The Commissioner for Transport has granted Mr. Mitchell approval to provide services between Bald Hills and Sandgate via Bracken Ridge which will result in improved services to the Bracken Ridge area."

(2) "(a) Bald Hills to Chermside Drive-in Shopping area-15 cents single.  (b) Bald Hills to the City-25 cents single."
(3) "There has been no increase in fares from Bald Hills to the Chermside Shopping Centre since Mr. Mitchell discontinued his Aspley-Bald Hills service on November 3 last."

( 4) "I have asked the Commissioner for Transport to have enquiries made in connection with this matter.

Willmore and Randell Estate in Bracken Ridge

The land which became part of the Willmore and Randell development seems to  be the two parcels owned by J Ferguson and J. McPherson. 

Had these blocks been subdivided as to their use in the 1952 Zoning Map, indicating schools and residential housing?     From previous information, there were many farmers living on the land

An old Ascot State School friend was one of the salespersons at the Bracken ridge estate, and while he probably have sold ice to the Eskimos, with charm and personality, from memory, sales in the estate were rather slow.

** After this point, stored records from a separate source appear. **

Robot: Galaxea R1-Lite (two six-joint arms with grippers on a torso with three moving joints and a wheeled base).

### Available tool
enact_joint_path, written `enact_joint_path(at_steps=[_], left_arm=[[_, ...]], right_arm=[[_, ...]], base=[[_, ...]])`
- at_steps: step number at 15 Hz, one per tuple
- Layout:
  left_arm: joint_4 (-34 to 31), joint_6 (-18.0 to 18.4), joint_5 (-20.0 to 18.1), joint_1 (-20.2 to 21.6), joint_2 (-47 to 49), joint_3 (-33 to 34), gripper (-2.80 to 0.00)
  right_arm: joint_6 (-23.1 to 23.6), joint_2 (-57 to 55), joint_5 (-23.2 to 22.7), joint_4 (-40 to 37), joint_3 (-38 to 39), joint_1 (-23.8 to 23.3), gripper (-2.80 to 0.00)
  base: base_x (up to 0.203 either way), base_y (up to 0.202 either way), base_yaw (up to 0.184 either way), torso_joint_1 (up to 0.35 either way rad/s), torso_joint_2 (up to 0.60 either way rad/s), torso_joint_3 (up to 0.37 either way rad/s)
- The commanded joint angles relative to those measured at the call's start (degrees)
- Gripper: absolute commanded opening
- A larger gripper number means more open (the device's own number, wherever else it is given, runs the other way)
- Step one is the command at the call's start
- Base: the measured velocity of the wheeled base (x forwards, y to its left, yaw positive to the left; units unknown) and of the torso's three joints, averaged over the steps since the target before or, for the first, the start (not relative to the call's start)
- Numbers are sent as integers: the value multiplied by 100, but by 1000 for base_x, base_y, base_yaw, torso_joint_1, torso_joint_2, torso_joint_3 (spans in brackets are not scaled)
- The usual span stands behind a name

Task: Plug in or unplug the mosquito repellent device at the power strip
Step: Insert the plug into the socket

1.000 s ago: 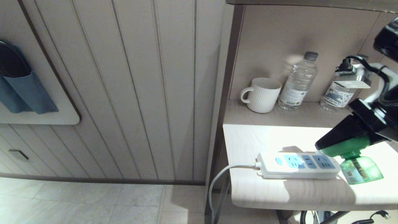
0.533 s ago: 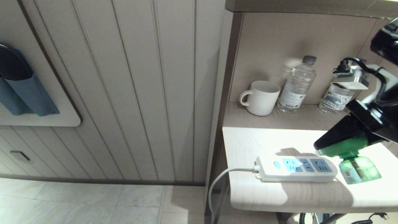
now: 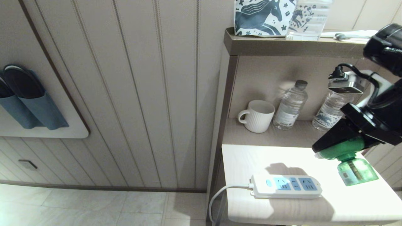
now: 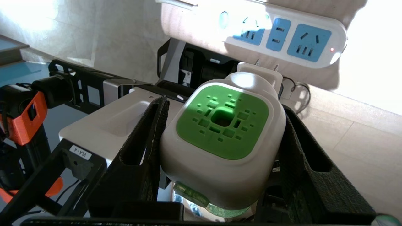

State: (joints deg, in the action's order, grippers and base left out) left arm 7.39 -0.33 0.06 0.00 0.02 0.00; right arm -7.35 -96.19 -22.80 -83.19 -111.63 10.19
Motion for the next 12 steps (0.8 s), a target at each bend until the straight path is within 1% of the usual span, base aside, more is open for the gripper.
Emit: enact_joint_path(at_steps=[1,2,4,9,11,12], left_arm=[[8,-2,2,0,-2,0,-280],[8,-2,2,0,-2,0,-280],[8,-2,2,0,-2,0,-280],[8,-2,2,0,-2,0,-280],[8,-2,2,0,-2,0,-280],[8,-2,2,0,-2,0,-280]], right_arm=[[-3,-196,-22,-40,1,17,-280],[-3,-240,-23,-42,1,28,-280],[-3,-242,-14,-40,27,36,-280],[0,-193,14,-61,211,25,-280],[6,-70,224,-75,375,-2,-280],[6,-8,437,-75,490,-3,-280]], base=[[0,0,0,231,-510,-271],[0,0,0,214,-484,-258],[0,0,0,102,-213,-117],[0,0,0,15,-27,-17],[0,0,0,0,0,0],[0,0,0,0,0,0]])
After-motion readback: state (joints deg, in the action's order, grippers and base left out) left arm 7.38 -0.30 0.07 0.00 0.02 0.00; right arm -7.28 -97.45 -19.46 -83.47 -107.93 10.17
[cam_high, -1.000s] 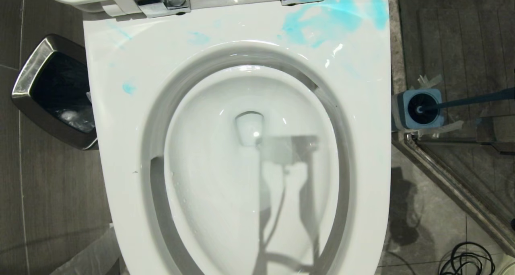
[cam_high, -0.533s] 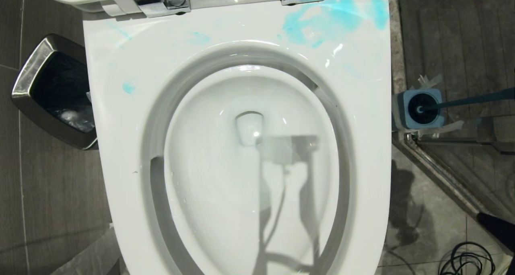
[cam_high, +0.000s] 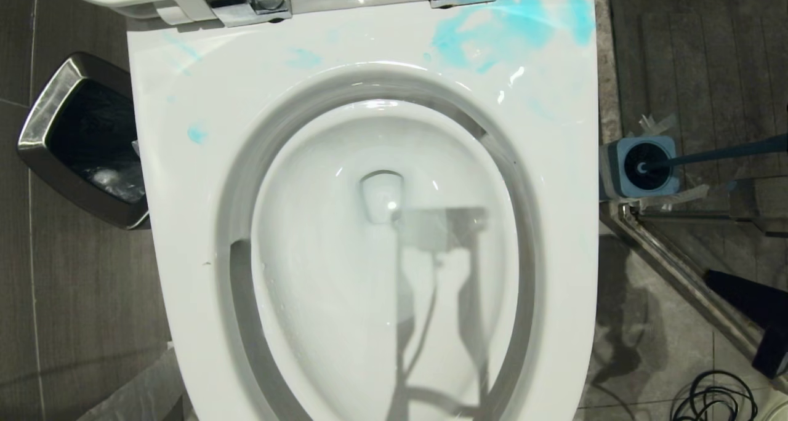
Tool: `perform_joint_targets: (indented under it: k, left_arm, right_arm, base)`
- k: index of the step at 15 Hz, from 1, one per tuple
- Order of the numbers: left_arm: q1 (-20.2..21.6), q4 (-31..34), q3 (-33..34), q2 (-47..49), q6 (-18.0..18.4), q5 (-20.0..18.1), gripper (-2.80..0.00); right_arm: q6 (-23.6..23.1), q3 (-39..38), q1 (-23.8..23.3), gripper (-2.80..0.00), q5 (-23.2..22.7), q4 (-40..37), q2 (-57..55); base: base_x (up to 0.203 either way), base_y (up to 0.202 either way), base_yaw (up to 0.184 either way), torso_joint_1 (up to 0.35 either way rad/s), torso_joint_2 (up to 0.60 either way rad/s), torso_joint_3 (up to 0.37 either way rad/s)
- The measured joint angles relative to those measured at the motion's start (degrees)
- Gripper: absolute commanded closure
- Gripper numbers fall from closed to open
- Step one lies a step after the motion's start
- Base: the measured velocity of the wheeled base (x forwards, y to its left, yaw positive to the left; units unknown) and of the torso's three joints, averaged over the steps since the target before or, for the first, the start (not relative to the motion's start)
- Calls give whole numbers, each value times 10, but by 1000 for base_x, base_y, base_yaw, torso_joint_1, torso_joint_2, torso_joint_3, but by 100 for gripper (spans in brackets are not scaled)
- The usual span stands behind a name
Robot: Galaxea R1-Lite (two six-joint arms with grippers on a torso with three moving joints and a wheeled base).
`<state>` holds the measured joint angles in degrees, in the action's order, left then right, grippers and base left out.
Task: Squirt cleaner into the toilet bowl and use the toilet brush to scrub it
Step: Pour in the cleaning agent
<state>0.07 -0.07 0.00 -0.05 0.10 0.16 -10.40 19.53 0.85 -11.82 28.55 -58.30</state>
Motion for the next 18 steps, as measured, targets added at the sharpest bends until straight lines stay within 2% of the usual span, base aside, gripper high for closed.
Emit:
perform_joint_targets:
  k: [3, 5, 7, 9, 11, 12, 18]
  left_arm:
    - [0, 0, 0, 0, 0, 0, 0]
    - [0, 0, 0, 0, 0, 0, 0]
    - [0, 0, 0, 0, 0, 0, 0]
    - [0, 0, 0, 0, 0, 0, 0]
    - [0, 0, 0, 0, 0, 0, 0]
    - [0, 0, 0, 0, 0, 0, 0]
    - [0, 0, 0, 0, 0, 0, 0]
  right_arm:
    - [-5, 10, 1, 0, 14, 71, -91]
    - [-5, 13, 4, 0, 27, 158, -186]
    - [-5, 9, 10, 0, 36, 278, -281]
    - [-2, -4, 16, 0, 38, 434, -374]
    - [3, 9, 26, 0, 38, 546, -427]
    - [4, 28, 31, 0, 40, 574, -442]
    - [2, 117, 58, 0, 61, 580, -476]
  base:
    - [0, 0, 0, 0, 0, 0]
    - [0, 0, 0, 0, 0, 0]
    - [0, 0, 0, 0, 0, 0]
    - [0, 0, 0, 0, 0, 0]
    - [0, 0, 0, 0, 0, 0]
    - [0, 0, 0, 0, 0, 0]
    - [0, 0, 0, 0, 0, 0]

Back in the late 1960's I was one of those annoying Tupperware ladies.  Demonstrating the lovely ladies, the benefits of using plastic containers as the "perfect" storage solution.  The parties were fun, and enjoyable, and many of my customers were English ladies all living in the streets around the Bracken Ridge State School.

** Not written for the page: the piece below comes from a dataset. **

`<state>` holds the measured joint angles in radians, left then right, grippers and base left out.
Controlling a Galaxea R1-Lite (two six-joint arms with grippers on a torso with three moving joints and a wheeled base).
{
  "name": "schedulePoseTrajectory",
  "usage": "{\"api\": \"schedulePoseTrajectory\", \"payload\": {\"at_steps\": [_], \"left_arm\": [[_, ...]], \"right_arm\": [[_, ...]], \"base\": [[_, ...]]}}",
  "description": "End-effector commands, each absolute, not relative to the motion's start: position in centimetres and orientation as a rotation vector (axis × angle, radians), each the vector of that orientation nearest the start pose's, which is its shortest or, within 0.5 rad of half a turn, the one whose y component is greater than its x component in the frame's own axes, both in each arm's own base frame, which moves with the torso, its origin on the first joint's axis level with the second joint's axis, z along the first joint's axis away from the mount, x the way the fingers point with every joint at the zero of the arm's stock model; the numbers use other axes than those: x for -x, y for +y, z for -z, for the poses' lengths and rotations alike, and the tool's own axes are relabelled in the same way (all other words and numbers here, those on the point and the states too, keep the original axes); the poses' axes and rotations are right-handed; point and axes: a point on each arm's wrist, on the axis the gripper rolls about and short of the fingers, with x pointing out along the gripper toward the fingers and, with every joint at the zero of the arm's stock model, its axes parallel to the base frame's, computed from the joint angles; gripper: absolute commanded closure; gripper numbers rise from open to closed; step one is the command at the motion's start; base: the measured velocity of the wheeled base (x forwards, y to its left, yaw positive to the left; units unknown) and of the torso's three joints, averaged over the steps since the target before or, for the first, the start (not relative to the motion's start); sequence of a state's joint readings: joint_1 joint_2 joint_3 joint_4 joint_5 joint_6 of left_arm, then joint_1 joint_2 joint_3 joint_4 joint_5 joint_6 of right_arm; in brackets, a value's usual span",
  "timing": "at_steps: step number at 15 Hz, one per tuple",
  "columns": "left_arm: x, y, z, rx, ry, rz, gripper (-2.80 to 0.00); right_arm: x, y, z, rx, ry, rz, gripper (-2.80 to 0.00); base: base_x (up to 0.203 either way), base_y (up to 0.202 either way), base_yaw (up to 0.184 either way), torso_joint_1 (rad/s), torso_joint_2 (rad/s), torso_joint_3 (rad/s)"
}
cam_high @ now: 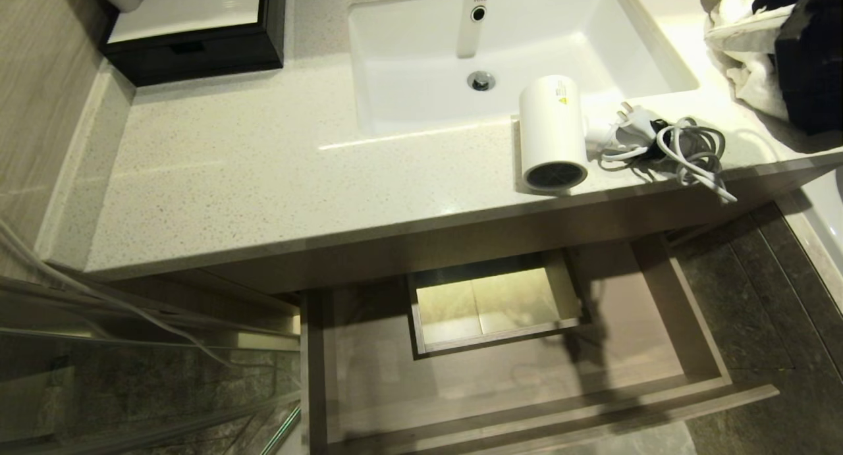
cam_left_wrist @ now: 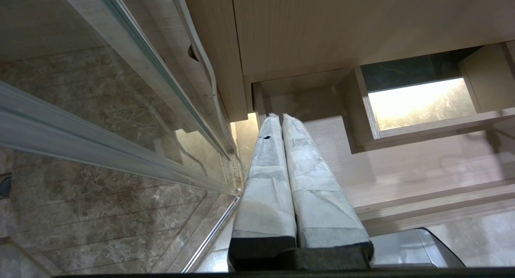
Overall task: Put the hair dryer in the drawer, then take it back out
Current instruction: Close the drawer
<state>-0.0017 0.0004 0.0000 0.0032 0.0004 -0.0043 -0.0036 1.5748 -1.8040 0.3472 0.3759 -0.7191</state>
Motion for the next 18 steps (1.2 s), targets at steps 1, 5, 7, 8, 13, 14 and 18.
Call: {"api": "schedulePoseTrajectory", "payload": {"at_steps": [1, 5, 7, 8, 13, 14, 18], "left_arm": [[2.3, 0.0, -7.5, 0.005, 0.004, 0.001, 0.00], [2.3, 0.0, -7.5, 0.005, 0.004, 0.000, 0.00], [2.3, 0.0, -7.5, 0.005, 0.004, 0.000, 0.00], [2.3, 0.0, -7.5, 0.005, 0.005, 0.001, 0.00], [2.3, 0.0, -7.5, 0.005, 0.003, 0.000, 0.00], [2.3, 0.0, -7.5, 0.005, 0.005, 0.000, 0.00], [2.3, 0.0, -7.5, 0.005, 0.004, 0.000, 0.00]], "right_arm": [[-21.3, 0.3, -41.8, 0.696, -0.022, -0.195, 0.00], [-18.5, 0.2, -41.5, 0.690, -0.008, -0.151, 0.00], [-16.9, 0.0, -41.1, 0.686, 0.009, -0.121, 0.00], [-15.8, -0.1, -41.1, 0.678, 0.005, -0.098, 0.00], [-11.1, -0.6, -38.6, 0.656, 0.049, -0.017, 0.00], [-10.4, -0.7, -38.1, 0.654, 0.058, -0.011, 0.00], [-9.1, -0.6, -36.6, 0.652, 0.071, 0.011, 0.00]], "base": [[0.000, 0.000, 0.000, 0.000, 0.00, 0.000], [0.000, 0.000, 0.000, -0.002, 0.00, -0.010], [0.000, 0.000, 0.000, -0.174, 0.06, -0.141], [0.000, 0.000, 0.000, -0.260, 0.07, -0.193], [0.000, 0.000, 0.000, -0.286, 0.03, -0.238], [0.000, 0.000, 0.000, -0.261, 0.00, -0.261], [0.000, 0.000, 0.000, -0.249, -0.03, -0.283]]}}
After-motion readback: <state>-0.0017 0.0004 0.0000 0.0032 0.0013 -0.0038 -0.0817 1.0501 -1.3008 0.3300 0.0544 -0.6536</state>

It was probably the first time that I enjoyed the company of "the English immigrants".  I did wonder at why so many lived there, but it never entered my head that perhaps that bit of usual trivia could be used 50 years later.

Stage 1 incorporated all the streets with "B" located around the Bracken Ridge State School.  Sometimes there were just two houses in a street, and then a fence, with broad acres behind. 

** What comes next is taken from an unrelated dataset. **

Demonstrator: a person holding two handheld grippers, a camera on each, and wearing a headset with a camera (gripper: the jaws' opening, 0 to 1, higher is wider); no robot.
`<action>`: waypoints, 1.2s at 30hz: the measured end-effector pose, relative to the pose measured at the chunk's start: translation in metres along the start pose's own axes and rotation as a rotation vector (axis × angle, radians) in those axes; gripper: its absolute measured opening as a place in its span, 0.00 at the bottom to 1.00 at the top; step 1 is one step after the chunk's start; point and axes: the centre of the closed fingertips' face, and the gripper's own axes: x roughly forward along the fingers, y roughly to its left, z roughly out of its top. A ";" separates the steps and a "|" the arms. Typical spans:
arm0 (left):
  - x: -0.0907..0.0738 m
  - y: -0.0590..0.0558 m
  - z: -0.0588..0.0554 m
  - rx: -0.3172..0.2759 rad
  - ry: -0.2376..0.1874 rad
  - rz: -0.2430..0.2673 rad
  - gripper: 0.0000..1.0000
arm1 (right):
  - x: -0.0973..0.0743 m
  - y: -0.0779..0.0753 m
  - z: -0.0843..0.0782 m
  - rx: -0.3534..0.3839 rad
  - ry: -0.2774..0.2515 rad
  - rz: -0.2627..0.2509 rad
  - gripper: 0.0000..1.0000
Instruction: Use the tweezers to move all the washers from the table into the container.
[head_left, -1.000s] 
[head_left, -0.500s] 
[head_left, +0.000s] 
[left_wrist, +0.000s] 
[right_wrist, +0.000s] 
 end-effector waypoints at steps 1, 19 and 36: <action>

As more land was sold and developed Stage 2 began in Tallara Street.  Ron and Joan's first home looks rather stark against the landscape.  This was 1968.

Mr Harold Dean was the State Member, and Ron recalls meeting with  him trying to get something done about the roads.  

Eventually roads and services were installed, possibly as part of the responsibility of the developer, which was generally the case.

 At this point, finding the name of the owner of the lands prior to Council releasing the land, is not possible.  Somewhere in the bound minutes of the Council meetings this information is certain to be found.  In all probability it may have been stored in the depths of City Council. 

"The Cave" we called it way back then or lost in the floods in 1974.

As residents. we had no grocery chain, nor did we have access to Chermside Shopping Centre that had opened in 1957.  There was a limited bus service to Sandgate, but most of us became "two car owners".

Shopping and banking were done at Sandgate or Aspley.

By 1970, the Willmore and Randall sales office had moved up the hill a bit further, into Tarwarri Street.

Doug and Jan Evans recall purchasing their first block of land in Tulee Street, off Tallara Street, for $2850.

Around the same time, the area of Cramb and Harleigh Streets was sub-divided and the blocks sold.  

It had been a potato farm.  On the corner of Pellinore Road and Bracken Street, was a lovely old farm house. 

Little did I realise that it held quite significant historical value, or I would have kept all the photos that had been taken over my time in selling property.

Note: Any reference to Politicians in this material, is not in any way connected to my personal political persuasions, rather, it is to recognise and respect  their contribution to the benefits they have made for the residents of Bracken Ridge. 

Throughout my career, my involvement with so many on all levels, Federal, State and Council was done with mutual respect from each of us. Without their contributions, the suburb may not have become the vibrant place it is today.

Their willingness to listen to ideas and suggestions, and their friendship was greatly appreciated.